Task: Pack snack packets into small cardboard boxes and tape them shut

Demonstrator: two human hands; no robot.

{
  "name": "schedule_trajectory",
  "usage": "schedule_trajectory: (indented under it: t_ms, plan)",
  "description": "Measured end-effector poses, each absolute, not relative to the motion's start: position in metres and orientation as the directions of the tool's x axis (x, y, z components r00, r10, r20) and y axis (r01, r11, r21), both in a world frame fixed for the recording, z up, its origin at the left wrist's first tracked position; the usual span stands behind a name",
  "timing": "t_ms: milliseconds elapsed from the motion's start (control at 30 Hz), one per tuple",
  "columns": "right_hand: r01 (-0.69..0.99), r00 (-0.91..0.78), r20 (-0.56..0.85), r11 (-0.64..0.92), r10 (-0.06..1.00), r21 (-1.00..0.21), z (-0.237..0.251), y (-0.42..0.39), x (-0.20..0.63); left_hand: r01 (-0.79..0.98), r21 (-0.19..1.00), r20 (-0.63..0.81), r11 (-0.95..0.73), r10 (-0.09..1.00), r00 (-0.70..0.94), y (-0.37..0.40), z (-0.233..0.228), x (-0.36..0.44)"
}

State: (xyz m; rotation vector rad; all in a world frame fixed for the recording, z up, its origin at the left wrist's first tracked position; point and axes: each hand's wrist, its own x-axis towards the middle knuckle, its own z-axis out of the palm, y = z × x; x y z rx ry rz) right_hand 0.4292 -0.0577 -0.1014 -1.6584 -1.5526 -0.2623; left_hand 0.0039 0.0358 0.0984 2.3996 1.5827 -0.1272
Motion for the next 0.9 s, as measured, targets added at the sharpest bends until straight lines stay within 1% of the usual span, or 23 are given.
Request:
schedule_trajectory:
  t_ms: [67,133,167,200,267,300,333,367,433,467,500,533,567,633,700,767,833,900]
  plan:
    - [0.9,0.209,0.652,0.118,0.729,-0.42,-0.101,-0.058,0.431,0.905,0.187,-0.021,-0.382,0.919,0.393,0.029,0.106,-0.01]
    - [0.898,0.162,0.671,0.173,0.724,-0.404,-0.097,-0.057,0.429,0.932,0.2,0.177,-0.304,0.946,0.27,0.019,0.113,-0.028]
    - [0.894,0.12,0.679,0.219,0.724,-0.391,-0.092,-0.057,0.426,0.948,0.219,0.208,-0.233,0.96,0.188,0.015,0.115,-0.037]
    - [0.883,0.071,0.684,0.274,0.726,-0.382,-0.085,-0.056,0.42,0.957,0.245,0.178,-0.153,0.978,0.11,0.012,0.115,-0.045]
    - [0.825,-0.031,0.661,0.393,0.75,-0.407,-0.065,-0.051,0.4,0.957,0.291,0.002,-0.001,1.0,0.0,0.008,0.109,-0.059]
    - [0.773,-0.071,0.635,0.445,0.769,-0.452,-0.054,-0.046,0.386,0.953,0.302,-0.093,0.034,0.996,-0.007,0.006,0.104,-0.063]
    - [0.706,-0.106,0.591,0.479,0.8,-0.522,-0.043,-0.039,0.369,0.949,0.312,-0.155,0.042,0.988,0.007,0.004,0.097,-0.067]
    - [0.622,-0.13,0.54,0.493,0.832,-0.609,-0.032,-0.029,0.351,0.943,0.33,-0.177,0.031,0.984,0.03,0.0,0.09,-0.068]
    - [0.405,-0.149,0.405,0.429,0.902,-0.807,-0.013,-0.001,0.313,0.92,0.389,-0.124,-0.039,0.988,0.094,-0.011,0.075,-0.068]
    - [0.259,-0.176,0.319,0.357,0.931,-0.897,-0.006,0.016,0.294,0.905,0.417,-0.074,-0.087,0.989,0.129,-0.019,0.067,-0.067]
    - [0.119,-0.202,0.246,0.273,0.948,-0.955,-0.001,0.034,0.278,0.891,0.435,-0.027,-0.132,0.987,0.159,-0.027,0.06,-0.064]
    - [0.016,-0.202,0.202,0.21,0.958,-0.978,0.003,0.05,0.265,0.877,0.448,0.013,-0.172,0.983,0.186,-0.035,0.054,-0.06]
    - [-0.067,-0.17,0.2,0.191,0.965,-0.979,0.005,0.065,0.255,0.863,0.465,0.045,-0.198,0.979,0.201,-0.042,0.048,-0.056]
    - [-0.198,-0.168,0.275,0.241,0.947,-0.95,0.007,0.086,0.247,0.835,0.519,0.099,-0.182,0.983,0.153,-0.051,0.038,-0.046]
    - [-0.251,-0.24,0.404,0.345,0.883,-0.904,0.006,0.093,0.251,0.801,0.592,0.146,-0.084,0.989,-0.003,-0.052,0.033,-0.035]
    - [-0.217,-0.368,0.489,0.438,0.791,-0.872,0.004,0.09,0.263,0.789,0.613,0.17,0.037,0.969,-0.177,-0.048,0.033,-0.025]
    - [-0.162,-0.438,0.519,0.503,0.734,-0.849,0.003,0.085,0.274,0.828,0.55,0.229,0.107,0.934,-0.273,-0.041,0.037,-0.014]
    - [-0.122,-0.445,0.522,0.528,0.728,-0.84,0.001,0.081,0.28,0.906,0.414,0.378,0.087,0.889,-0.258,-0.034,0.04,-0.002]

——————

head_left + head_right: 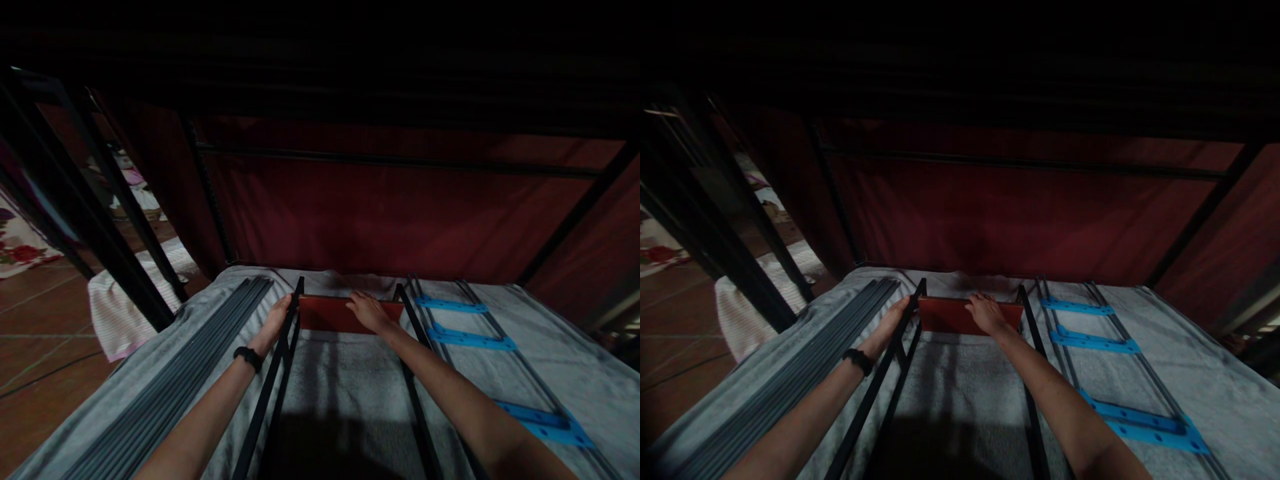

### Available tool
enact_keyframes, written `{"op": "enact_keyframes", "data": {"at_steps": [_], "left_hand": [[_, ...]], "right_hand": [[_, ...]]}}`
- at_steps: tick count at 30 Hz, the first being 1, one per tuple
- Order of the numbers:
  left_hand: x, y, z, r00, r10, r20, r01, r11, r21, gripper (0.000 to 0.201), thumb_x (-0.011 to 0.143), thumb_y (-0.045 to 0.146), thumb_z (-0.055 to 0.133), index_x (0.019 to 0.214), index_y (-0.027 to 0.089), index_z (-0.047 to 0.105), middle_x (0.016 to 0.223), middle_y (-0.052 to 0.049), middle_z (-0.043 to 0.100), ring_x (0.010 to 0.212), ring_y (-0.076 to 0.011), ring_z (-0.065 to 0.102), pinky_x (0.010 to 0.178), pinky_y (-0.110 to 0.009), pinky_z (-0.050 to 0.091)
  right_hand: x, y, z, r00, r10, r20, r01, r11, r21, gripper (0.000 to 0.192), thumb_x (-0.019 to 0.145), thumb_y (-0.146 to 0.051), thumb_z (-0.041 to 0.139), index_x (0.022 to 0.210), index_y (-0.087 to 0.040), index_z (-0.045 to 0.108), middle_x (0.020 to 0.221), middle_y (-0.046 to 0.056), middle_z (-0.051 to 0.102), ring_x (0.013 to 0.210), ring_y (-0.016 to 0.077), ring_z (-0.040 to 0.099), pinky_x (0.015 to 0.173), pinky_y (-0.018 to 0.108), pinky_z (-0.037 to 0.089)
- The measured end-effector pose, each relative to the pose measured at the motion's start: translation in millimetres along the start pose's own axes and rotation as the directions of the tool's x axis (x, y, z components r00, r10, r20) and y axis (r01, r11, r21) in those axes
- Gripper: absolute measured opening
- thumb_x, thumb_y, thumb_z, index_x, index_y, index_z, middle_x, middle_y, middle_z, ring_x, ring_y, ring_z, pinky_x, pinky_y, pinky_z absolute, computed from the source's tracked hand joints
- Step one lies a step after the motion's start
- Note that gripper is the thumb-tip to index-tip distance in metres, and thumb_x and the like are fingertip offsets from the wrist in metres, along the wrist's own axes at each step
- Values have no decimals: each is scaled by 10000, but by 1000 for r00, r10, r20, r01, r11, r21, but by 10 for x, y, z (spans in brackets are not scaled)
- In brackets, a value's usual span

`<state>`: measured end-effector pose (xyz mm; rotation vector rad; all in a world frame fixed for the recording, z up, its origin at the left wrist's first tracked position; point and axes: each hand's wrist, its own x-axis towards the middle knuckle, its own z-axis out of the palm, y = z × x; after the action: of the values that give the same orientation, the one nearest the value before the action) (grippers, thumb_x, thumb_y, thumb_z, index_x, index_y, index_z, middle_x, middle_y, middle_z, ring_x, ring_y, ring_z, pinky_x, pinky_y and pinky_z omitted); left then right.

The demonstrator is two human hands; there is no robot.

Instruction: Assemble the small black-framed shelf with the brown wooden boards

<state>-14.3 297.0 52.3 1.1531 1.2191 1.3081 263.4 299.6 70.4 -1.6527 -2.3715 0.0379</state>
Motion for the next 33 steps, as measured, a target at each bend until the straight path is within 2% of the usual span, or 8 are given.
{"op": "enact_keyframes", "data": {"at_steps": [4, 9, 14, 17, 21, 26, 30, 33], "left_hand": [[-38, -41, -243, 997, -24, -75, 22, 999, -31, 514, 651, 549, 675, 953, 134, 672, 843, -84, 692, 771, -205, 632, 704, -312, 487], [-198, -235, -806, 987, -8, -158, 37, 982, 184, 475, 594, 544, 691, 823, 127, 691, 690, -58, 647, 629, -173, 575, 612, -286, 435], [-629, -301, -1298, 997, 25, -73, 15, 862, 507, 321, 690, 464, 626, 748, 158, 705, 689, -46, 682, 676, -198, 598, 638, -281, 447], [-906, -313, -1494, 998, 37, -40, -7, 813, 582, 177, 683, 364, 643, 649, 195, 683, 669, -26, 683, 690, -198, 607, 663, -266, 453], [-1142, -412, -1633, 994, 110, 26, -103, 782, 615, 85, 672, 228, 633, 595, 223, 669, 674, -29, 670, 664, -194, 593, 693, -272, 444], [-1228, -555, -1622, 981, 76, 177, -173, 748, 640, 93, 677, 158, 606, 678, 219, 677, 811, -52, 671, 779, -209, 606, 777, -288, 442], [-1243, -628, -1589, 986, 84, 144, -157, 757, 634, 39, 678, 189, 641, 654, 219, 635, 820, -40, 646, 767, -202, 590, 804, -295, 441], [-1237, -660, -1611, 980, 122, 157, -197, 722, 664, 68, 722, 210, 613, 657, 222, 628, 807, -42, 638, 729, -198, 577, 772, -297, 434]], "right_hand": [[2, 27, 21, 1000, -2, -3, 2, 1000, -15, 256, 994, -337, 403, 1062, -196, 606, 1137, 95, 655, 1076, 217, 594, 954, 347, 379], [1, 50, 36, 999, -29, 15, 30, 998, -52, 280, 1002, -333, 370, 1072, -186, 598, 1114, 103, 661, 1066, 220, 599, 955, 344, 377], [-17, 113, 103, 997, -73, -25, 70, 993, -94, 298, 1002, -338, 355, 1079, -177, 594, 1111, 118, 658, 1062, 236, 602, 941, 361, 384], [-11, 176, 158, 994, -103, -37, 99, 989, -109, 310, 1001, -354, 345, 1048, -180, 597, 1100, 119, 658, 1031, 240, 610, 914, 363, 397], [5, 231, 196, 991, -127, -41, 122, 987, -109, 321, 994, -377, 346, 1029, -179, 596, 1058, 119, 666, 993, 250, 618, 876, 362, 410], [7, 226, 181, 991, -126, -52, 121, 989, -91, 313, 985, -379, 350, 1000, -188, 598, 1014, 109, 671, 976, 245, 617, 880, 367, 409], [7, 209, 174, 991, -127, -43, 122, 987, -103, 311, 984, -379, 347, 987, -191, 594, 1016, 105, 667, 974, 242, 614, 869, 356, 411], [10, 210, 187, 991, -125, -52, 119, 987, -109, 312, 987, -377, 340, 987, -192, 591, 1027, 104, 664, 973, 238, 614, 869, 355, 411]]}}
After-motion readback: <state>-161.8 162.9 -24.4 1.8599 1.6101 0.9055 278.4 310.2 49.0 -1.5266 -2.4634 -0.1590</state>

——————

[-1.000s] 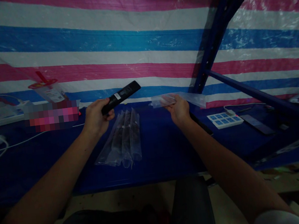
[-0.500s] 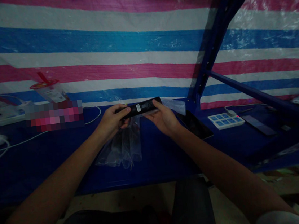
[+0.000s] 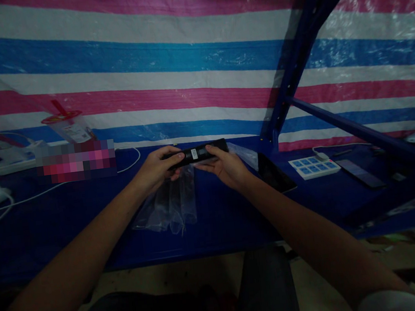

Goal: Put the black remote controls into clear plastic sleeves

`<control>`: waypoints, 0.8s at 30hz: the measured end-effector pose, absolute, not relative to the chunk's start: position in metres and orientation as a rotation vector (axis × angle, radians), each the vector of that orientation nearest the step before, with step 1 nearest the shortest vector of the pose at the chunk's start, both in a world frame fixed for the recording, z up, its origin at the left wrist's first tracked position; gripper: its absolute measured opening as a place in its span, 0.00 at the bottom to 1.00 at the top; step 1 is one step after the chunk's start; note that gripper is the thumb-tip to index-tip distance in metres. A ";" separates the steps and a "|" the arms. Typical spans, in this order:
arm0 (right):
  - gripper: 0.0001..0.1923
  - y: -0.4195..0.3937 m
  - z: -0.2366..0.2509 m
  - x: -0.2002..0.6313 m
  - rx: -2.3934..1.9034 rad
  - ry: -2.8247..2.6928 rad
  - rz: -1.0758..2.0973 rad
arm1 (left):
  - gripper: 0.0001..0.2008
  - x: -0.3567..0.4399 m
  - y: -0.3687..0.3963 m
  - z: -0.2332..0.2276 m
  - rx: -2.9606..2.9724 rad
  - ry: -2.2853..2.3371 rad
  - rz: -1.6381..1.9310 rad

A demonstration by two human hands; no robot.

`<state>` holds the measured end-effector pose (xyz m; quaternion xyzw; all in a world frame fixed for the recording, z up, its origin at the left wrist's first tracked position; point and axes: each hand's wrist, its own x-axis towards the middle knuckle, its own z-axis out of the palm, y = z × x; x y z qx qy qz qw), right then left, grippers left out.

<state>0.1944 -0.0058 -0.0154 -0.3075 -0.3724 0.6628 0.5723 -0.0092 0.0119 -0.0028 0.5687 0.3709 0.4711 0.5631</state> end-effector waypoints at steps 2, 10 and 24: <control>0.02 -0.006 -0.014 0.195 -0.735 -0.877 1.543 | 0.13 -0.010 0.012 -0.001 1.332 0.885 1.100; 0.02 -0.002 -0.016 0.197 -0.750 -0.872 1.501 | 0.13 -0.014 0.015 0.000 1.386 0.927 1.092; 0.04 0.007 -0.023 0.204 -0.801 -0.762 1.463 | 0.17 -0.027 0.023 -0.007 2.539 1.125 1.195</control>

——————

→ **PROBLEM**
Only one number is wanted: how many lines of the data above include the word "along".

→ **SOLUTION**
2